_Data shown:_
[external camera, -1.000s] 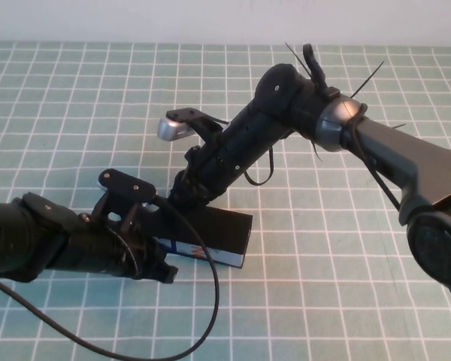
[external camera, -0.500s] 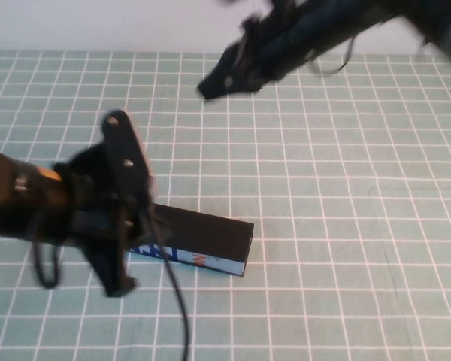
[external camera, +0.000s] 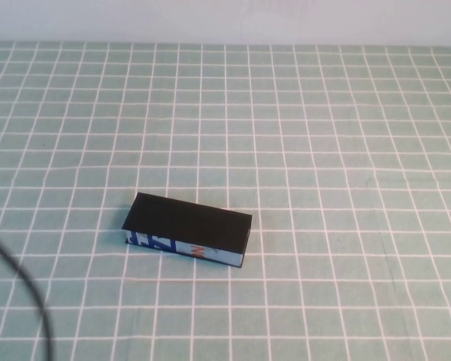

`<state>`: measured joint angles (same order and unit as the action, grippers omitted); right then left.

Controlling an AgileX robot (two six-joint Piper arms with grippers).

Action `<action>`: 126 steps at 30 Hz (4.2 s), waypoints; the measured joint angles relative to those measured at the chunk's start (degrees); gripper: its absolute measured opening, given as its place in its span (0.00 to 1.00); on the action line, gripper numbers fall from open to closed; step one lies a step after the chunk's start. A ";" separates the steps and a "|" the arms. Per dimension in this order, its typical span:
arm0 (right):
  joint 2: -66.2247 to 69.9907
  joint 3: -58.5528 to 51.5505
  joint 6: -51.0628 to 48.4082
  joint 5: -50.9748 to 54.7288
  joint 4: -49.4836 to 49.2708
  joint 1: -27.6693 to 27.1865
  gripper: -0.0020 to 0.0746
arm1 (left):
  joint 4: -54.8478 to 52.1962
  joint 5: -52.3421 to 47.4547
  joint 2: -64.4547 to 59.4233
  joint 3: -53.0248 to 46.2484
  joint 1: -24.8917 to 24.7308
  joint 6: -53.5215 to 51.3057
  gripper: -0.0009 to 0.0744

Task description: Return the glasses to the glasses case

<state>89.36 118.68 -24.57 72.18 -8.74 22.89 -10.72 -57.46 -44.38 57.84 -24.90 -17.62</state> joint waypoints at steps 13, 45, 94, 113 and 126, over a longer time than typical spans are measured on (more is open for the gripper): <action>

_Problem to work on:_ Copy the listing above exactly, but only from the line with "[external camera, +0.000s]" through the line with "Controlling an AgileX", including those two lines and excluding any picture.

_Reply:_
[external camera, +0.000s] 

`<state>`: measured joint angles (same order and unit as the action, grippers omitted); right then left.

Controlling an AgileX robot (two six-joint Piper arms with grippers).

No more work remains on this exercise.